-- Opening Marker --

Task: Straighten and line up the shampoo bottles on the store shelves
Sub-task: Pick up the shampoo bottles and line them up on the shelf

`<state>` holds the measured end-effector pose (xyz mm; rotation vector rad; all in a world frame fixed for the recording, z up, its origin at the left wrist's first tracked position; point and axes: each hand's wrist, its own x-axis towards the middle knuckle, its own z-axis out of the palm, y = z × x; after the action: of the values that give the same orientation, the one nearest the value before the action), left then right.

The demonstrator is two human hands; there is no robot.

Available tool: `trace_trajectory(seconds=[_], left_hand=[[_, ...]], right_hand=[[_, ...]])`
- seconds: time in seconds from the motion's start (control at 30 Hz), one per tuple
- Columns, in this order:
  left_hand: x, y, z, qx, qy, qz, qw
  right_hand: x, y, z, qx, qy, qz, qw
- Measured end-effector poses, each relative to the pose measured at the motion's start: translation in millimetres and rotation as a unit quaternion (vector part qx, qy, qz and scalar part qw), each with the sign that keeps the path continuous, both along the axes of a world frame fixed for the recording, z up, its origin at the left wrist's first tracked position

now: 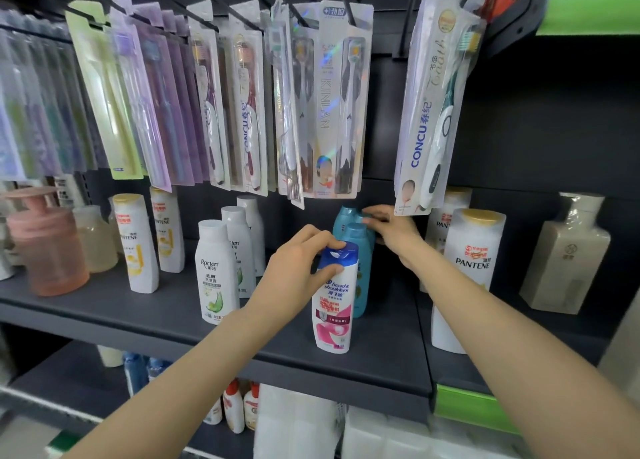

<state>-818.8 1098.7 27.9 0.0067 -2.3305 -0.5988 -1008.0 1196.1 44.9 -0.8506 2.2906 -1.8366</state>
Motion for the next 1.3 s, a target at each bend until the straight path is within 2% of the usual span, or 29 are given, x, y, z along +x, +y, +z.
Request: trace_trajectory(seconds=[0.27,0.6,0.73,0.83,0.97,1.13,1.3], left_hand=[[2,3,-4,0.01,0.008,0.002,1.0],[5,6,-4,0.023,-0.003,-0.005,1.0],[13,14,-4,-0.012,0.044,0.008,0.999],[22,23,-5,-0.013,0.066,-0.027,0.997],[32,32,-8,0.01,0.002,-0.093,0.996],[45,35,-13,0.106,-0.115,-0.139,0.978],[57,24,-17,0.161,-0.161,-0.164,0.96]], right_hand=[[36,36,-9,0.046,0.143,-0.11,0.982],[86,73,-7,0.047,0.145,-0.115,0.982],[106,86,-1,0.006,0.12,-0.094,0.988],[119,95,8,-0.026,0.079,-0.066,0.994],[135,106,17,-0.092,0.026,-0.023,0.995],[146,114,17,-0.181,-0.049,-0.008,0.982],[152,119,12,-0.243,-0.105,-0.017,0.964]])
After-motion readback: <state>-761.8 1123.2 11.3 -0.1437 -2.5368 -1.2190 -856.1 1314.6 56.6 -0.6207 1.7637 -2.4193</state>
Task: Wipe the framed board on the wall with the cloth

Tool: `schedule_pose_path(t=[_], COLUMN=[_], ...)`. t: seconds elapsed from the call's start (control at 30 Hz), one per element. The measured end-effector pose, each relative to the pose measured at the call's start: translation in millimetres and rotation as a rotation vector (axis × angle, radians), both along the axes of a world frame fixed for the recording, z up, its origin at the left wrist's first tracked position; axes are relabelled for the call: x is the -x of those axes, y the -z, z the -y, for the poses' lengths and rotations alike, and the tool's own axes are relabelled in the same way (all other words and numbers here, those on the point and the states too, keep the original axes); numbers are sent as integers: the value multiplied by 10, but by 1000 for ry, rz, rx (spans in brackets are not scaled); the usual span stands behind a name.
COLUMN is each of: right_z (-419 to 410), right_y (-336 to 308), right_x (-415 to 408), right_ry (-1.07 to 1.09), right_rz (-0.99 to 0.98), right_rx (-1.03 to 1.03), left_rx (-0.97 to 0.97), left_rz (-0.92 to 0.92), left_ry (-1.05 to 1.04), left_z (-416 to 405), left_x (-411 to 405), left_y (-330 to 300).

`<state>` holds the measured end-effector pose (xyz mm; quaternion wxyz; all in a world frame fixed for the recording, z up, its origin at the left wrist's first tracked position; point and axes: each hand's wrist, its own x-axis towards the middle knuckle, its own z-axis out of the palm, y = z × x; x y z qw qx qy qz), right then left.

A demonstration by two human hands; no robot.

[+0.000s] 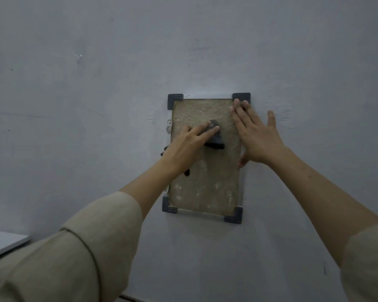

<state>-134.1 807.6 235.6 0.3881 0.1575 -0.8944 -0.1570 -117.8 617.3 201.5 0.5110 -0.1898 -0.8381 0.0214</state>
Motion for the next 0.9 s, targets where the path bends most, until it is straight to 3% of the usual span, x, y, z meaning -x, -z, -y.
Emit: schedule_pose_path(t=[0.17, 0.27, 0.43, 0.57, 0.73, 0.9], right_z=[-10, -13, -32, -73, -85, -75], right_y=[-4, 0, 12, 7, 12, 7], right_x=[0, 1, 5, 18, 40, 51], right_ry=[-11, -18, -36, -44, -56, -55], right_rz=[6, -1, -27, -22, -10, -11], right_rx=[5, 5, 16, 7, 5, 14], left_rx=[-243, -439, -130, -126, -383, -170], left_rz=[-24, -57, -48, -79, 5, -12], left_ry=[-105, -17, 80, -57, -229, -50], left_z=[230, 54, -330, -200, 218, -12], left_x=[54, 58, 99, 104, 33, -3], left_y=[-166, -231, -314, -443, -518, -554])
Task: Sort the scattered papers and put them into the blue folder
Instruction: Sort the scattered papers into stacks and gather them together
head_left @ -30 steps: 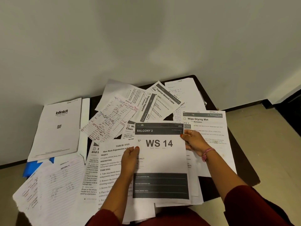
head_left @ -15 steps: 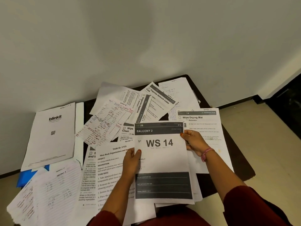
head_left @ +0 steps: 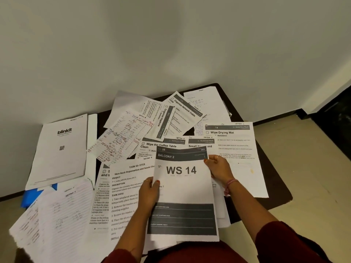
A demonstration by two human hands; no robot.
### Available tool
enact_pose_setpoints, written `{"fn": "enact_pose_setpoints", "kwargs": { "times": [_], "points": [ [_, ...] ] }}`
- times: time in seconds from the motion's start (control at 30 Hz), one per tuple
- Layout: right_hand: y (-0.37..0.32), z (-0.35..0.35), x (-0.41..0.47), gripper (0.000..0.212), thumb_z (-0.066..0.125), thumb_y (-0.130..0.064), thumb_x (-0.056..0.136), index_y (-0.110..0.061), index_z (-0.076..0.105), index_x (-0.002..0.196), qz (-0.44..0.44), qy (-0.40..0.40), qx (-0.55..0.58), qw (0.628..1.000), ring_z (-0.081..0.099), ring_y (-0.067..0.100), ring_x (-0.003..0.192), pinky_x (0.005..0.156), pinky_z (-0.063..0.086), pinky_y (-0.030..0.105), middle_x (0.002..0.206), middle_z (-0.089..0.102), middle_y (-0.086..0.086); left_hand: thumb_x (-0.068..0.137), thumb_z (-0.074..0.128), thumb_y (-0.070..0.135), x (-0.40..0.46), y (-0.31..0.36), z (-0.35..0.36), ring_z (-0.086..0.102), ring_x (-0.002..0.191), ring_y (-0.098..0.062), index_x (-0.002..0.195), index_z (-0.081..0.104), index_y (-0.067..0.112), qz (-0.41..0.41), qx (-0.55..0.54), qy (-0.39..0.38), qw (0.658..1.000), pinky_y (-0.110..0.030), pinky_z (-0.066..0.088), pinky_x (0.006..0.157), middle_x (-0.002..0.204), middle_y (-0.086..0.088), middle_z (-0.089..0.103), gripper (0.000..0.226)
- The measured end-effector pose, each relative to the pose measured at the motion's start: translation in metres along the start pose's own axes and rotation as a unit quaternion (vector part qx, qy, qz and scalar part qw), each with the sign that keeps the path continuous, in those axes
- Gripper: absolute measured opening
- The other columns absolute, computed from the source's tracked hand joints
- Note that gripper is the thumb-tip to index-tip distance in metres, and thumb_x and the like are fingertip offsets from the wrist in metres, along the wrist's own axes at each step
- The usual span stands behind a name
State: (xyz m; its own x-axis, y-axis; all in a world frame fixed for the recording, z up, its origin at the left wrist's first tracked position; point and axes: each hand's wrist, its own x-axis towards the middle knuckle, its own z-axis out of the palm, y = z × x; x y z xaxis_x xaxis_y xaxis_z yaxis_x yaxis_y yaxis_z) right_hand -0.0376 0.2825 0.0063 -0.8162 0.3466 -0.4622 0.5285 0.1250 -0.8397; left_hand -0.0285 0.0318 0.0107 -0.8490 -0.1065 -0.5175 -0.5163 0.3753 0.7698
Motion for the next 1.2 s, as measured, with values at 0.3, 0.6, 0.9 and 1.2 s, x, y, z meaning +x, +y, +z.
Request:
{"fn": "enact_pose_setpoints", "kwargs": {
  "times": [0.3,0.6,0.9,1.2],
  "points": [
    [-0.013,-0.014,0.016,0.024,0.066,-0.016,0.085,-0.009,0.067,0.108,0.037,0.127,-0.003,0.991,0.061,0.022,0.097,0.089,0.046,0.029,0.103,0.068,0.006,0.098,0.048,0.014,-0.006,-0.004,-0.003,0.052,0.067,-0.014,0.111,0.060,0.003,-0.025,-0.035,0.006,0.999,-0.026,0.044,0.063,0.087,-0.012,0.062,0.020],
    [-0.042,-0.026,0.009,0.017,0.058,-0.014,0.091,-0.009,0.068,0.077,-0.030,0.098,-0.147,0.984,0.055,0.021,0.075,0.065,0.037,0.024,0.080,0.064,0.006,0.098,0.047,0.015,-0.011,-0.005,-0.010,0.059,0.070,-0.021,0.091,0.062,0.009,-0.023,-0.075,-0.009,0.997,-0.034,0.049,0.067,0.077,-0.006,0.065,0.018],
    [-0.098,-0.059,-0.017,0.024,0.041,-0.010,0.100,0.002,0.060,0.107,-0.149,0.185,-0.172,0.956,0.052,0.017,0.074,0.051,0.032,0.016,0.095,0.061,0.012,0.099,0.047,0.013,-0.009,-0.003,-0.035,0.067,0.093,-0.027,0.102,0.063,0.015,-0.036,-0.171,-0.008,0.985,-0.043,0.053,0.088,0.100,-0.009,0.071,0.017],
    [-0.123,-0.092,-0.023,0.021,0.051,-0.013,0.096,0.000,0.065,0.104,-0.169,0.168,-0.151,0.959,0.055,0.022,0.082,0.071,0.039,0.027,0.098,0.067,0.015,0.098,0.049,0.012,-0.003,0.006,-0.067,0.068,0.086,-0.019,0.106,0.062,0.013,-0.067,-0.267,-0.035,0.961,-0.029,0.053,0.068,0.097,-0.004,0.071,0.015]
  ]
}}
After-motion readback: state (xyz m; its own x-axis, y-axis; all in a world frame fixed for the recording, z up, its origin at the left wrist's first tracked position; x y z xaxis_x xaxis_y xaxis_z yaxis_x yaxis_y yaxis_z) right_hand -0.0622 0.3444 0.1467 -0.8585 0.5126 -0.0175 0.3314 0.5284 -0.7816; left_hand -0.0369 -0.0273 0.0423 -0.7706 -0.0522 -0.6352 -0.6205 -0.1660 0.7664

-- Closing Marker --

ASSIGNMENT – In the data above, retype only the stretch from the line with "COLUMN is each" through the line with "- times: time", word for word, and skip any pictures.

THE COMPLETED TASK –
COLUMN is each of: right_z (-419 to 410), right_y (-336 to 308), right_x (-415 to 408), right_ry (-1.07 to 1.09), right_rz (-0.99 to 0.98), right_rx (-1.03 to 1.03), left_rx (-0.97 to 0.97), left_rz (-0.92 to 0.92), left_ry (-1.05 to 1.04), left_z (-416 to 405), left_x (-411 to 405), left_y (-330 to 300).

`<state>` holds the measured end-effector pose (xyz mm; quaternion wxyz; all in a world frame fixed for the recording, z up, its origin at the left wrist's first tracked position; point and axes: each hand's wrist, its own x-axis towards the middle knuckle, its own z-axis out of the palm, y = z × x; x y z qw qx qy qz), right then left.

A demonstration by two human hands; no robot.

[+0.000s] 

<state>-134.1 807.6 235.6 0.3881 0.1575 -0.8944 -0.1570 -117.8 617.3 201.5 0.5110 -0.1898 -0.8381 0.0214</state>
Motion for the next 0.9 s, targets where the path bends most, until it is straight to 3% of the usual span, x, y, z meaning -x, -z, -y.
Emit: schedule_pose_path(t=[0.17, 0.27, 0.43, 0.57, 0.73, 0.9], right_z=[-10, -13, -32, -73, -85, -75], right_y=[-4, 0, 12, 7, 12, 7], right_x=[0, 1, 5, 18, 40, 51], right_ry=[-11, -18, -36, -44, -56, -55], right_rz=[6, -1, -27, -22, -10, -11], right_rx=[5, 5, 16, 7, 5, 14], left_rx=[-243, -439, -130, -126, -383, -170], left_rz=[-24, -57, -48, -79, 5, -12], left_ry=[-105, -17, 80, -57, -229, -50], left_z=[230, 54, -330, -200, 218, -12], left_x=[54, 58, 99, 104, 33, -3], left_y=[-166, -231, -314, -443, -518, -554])
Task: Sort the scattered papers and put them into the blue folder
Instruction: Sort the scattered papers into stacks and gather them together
head_left @ -30 steps: 
head_left @ -15 steps: 
head_left @ +0 steps: 
A demonstration by two human hands; no robot.
### Available tool
enact_pose_setpoints, written `{"fn": "enact_pose_setpoints", "kwargs": { "times": [_], "points": [ [_, ...] ] }}`
- times: time in seconds from the motion's start (control at 30 Hz), one per tuple

This output has come to an end.